Physical property-Stability and pH (TBE and Borax Agarose electrophoresis buffer)
Stephane Fadanka, Nadine Mowoh, Mujar Minette Shalo
Abstract
The pH check is important because changes in the pH might affect mobility of DNA in the agarose gel hence PCR result alteration and misinterpretation.
The physical stability of the electrophoresis buffer is important because if the powder absorbs moisture from air overtime, they might not be very efficient in allowing migration of DNA samples in the gel which could affect the PCR results.
This protocol describes how to assess the physical property of TBE and Borax electrophoresis buffers.
Before start
Ensure all preliminary steps involved in the process are performed (e.g initially weighing and drying buffer powders)
Steps
Confirming Stability and pH
To confirm the weight of the TBE powder buffer sachet:
- Weigh the individual buffer components that would make 500 mL of the 10x buffer as indicated in the table below ( the individual powders could be pre-dried if necessary in an incubator with silica gel beads at
37°C).
| A | B |
|---|---|
| Component | Amount in grams (g) |
| Borax | 27.515 |
| Tris | 53.905 |
| EDTA | 3.72 |
Table 1
- Put them together in a beaker and mix.
- Pour the powder mix in a zip lock sachet and store in an air tight container for 1 to 3 days.

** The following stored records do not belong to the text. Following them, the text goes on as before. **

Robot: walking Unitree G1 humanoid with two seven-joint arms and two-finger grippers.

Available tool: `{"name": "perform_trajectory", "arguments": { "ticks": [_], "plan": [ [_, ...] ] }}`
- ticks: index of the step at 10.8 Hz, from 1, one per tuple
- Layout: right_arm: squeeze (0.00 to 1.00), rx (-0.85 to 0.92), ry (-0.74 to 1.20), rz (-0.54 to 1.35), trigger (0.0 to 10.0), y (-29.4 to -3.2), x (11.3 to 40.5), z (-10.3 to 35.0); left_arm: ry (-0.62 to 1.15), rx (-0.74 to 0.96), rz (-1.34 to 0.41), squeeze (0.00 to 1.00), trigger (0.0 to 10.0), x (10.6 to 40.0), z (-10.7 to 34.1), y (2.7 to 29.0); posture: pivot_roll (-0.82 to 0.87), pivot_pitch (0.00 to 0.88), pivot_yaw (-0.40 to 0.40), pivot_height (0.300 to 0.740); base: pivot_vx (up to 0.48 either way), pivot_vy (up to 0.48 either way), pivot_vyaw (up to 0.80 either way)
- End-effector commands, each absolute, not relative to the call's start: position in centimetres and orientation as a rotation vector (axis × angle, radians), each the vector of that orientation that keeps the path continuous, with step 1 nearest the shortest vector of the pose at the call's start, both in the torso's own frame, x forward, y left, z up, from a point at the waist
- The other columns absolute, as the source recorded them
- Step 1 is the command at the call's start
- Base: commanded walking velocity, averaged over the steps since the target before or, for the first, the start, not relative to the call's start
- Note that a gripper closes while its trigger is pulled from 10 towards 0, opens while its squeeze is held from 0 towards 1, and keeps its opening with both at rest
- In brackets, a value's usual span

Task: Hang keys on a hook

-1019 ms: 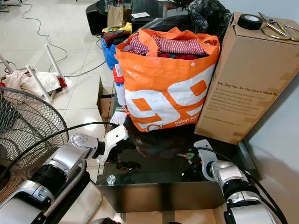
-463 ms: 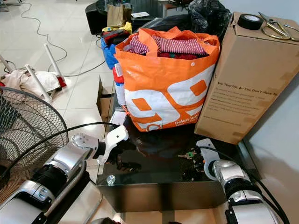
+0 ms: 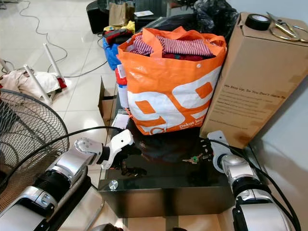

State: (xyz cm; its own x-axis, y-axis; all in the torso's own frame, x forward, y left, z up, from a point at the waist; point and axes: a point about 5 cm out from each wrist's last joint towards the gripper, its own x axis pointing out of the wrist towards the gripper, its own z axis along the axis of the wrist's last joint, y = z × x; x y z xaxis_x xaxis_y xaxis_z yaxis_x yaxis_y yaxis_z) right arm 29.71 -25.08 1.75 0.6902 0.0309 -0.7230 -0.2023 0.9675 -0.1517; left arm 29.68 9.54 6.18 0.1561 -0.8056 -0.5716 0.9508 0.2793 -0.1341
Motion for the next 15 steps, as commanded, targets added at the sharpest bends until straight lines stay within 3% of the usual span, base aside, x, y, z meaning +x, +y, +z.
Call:
{"name": "perform_trajectory", "arguments": {
  "ticks": [1, 3, 4, 5, 7, 8, 9, 15],
  "plan": [
    [0.0, -0.217, 0.781, 0.138, 0.0, -24.7, 30.1, 2.0, 0.608, 0.31, -1.277, 0.0, 10.0, 30.1, 6.5, 9.6, -0.14, 0.0, -0.009, 0.74, 0.0, 0.0, 0.0],
    [0.0, -0.23, 0.802, 0.165, 0.0, -24.1, 29.8, 1.4, 0.61, 0.307, -1.278, 0.0, 10.0, 30.0, 6.5, 9.6, -0.14, 0.0, -0.011, 0.74, 0.0, 0.0, 0.0],
    [0.0, -0.255, 0.813, 0.162, 6.9, -24.1, 29.6, 1.2, 0.611, 0.307, -1.278, 0.0, 10.0, 30.0, 6.5, 9.6, -0.14, 0.0, -0.011, 0.74, 0.0, 0.0, 0.0],
    [0.0, -0.262, 0.82, 0.156, 10.0, -24.2, 29.5, 1.1, 0.611, 0.307, -1.278, 0.0, 10.0, 30.0, 6.5, 9.6, -0.14, 0.0, -0.01, 0.74, 0.0, 0.0, 0.0],
    [0.0, -0.281, 0.862, 0.131, 10.0, -24.4, 28.8, 0.3, 0.609, 0.311, -1.278, 0.0, 10.0, 30.0, 6.5, 9.5, -0.14, 0.0, -0.011, 0.74, 0.0, 0.0, 0.0],
    [0.05, -0.265, 0.867, 0.123, 10.0, -24.5, 28.5, 0.1, 0.607, 0.313, -1.275, 0.0, 10.0, 30.1, 6.4, 9.5, -0.14, 0.0, -0.012, 0.74, 0.0, 0.0, 0.0],
    [1.0, -0.253, 0.863, 0.117, 10.0, -24.5, 28.5, 0.0, 0.606, 0.314, -1.274, 0.0, 10.0, 30.1, 6.4, 9.6, -0.15, 0.0, -0.011, 0.74, 0.0, 0.0, 0.0],
    [1.0, -0.203, 0.866, 0.178, 10.0, -26.2, 28.6, 1.2, 0.584, 0.335, -1.266, 0.0, 10.0, 30.6, 6.7, 9.3, -0.15, 0.0, -0.01, 0.74, 0.0, 0.0, 0.0]
  ]
}}
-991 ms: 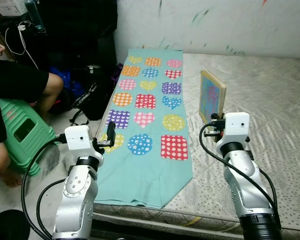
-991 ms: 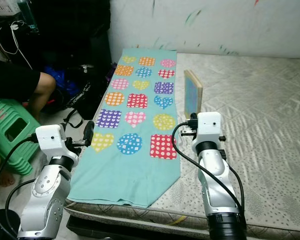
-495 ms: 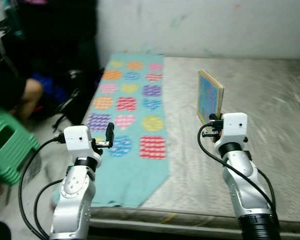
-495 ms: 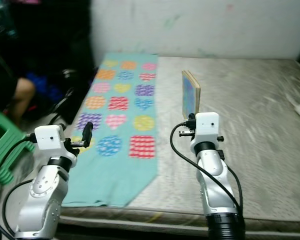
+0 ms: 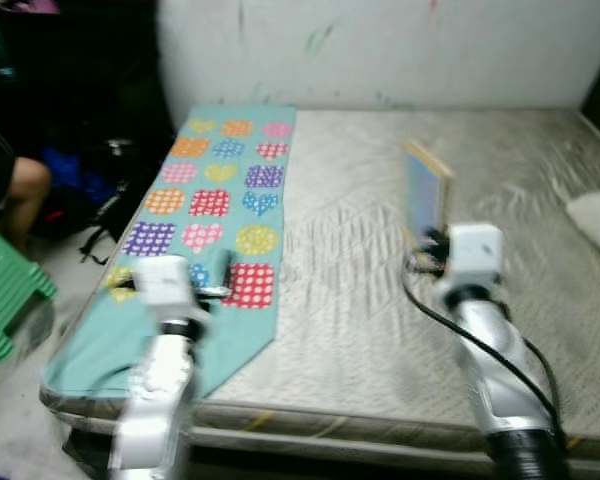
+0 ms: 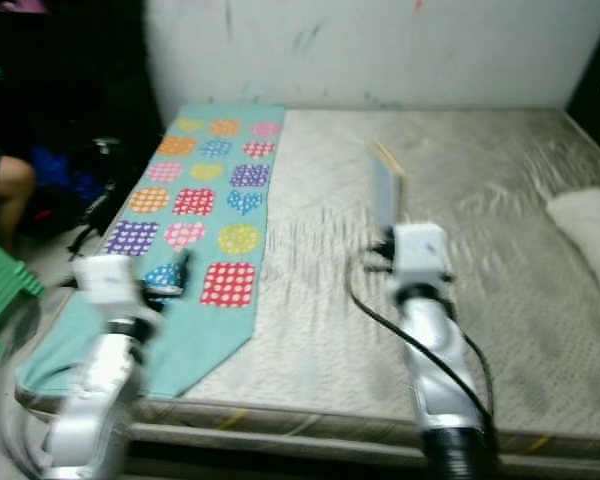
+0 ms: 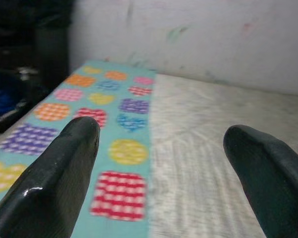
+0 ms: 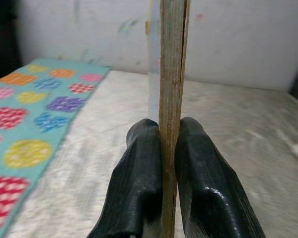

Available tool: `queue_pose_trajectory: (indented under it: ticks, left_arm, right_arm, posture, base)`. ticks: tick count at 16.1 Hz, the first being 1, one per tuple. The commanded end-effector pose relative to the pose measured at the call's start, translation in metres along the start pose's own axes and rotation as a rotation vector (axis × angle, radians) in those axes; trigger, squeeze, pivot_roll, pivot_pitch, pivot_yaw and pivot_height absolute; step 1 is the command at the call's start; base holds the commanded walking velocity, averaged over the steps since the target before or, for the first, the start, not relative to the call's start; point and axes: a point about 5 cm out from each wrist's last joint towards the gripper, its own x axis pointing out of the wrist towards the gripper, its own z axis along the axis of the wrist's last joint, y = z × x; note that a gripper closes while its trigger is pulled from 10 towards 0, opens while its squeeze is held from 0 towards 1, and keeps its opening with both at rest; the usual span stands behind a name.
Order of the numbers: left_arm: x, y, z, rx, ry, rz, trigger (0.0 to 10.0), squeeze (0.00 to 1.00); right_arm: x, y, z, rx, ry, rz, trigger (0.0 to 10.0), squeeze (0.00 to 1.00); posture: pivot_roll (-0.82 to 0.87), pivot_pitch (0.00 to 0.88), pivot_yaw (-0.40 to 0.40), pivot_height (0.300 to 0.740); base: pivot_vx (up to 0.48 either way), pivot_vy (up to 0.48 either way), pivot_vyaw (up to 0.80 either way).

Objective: Clean up the room

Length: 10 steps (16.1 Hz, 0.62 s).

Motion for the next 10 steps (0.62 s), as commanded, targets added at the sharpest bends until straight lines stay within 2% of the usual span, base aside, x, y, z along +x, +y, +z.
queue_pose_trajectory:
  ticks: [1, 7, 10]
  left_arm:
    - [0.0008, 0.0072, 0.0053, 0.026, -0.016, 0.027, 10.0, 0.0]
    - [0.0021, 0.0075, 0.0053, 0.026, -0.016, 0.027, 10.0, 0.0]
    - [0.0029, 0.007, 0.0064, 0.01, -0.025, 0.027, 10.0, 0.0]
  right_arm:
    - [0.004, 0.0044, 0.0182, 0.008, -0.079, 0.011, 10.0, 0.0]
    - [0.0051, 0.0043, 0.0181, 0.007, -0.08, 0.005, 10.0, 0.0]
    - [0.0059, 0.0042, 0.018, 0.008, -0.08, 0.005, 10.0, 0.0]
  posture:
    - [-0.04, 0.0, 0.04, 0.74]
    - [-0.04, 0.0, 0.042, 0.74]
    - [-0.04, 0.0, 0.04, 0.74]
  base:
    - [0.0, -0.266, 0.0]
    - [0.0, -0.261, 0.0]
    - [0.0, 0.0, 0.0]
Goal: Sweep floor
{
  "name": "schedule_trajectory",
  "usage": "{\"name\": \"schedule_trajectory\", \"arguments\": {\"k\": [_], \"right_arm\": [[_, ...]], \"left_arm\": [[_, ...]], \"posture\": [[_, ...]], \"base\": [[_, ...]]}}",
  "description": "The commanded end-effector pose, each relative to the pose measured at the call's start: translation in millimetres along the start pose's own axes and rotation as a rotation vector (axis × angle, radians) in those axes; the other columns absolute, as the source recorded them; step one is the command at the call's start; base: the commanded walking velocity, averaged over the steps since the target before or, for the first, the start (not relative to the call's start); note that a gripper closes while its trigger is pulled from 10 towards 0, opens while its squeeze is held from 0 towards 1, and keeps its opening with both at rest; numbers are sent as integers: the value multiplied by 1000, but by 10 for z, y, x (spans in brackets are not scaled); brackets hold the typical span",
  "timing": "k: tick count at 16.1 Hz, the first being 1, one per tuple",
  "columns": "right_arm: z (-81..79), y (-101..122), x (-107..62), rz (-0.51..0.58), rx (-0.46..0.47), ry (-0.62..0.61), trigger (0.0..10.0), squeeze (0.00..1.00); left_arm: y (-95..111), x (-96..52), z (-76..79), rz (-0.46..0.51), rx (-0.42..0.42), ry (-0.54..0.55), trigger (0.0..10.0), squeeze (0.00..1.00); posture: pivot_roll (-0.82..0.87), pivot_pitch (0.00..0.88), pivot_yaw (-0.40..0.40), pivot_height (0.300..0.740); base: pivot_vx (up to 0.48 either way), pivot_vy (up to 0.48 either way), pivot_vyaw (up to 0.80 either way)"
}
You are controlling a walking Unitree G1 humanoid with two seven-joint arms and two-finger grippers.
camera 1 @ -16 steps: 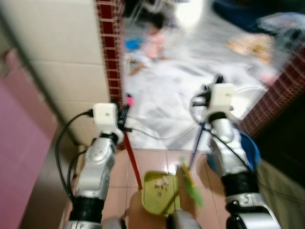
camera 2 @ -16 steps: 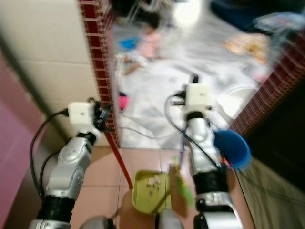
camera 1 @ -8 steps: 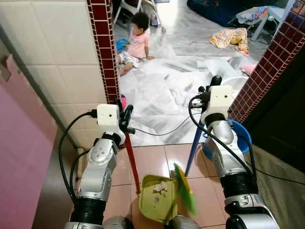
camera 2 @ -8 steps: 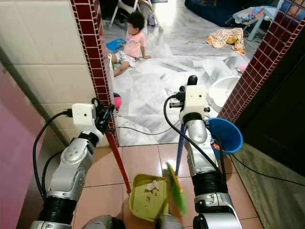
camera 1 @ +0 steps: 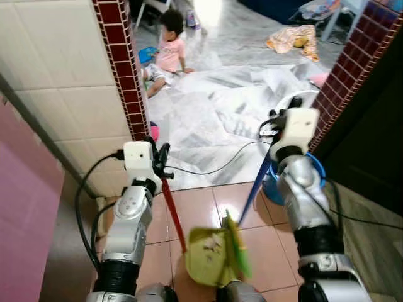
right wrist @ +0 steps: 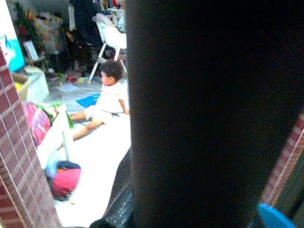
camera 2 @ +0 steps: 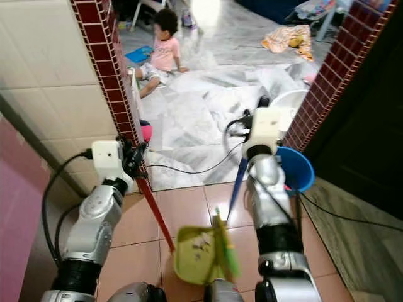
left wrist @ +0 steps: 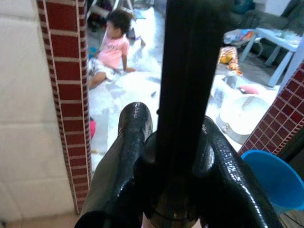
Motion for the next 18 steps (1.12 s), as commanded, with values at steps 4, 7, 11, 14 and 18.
{"name": "schedule_trajectory", "arguments": {"k": [4,7,11,14,18], "right_arm": [[18,228,149,16,230,-28,10000,0],[87,324,197,41,225,-26,10000,0],[132,451,247,85,183,12,10000,0],[86,525,291,92,225,118,10000,0],[65,522,268,113,104,203,10000,0]], "left_arm": [[69,88,17,11,4,8,10000,0],[64,92,16,11,0,13,10000,0],[50,99,11,3,0,12,10000,0],[44,100,12,-2,0,10,10000,0],[40,96,7,-3,-2,14,10000,0]], "posture": [[-66,21,-6,740],[-69,22,-4,740],[-69,23,-1,740],[-70,24,0,740],[-70,26,-1,740]], "base": [[0,0,0],[0,0,0],[0,0,0],[0,0,0],[0,0,0]]}}
Point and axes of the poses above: a point about 5 cm out from each wrist's last joint towards the gripper, its own x axis pointing out of the wrist towards the gripper, its own y axis along the axis of the wrist's last joint, z = x × y, the point moved 2 cm from there along x, pointing out of the wrist towards the gripper, and after that the axes turned 4 degrees about -x, right-handed, at the moved point
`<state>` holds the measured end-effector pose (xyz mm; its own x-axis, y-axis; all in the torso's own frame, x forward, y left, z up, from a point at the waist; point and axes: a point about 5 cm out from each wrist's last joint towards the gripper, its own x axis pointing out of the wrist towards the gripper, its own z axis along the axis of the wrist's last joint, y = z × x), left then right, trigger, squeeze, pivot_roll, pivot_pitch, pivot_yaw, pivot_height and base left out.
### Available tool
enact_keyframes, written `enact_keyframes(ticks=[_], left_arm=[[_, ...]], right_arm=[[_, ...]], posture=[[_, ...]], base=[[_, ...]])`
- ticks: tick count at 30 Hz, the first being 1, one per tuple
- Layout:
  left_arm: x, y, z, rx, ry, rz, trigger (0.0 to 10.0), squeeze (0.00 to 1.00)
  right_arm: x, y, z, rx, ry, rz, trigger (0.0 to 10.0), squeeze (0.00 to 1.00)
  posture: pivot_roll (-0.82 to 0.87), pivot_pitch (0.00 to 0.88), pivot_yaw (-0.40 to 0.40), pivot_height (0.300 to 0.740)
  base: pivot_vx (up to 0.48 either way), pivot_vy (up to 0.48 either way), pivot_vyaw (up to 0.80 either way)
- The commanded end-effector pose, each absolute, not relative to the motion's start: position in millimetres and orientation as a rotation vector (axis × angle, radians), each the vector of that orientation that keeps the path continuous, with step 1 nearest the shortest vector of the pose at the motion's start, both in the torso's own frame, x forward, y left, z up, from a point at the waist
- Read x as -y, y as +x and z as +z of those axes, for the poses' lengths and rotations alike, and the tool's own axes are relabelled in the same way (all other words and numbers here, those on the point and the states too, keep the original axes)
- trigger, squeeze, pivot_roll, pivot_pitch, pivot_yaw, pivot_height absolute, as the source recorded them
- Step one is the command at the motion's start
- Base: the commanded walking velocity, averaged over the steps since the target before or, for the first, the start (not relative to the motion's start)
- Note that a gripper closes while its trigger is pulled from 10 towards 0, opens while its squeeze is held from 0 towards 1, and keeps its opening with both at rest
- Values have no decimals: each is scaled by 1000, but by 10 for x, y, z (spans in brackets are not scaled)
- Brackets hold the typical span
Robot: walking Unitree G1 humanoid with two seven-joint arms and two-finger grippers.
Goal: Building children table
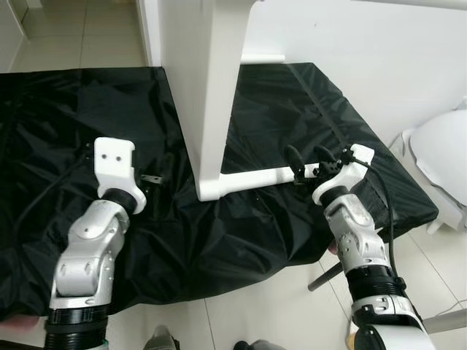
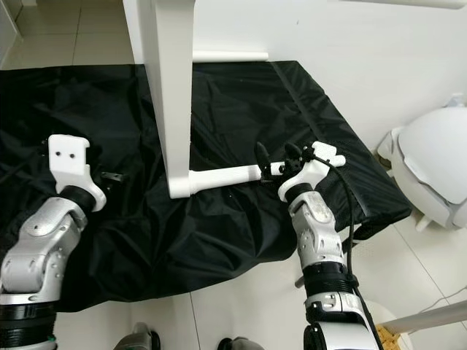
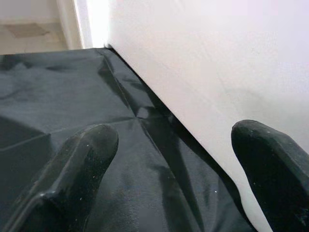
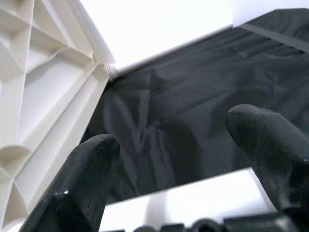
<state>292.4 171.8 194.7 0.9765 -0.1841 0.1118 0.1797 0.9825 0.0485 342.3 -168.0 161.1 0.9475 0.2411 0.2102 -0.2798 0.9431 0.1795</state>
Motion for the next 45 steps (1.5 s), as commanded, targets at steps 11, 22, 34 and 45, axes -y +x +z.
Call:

- After, open the sachets and pour the powder into a weighing boat and measure the weight of the dried powder.
- The weight should be approximately close to or equal to the weight of the powder before the 3 days storage.
To confirm the pH of the buffer solution:
- Pour the powder buffer into an appropriate size beaker and add the appropriate amount of distilled water as indicated on the powder sachet (e.g 1 sachet in 500 mL distilled water).
- Mix until a clear solution is obtained
- Use a pH meter to check the pH of the solution which should be between 8.3 and 8.5.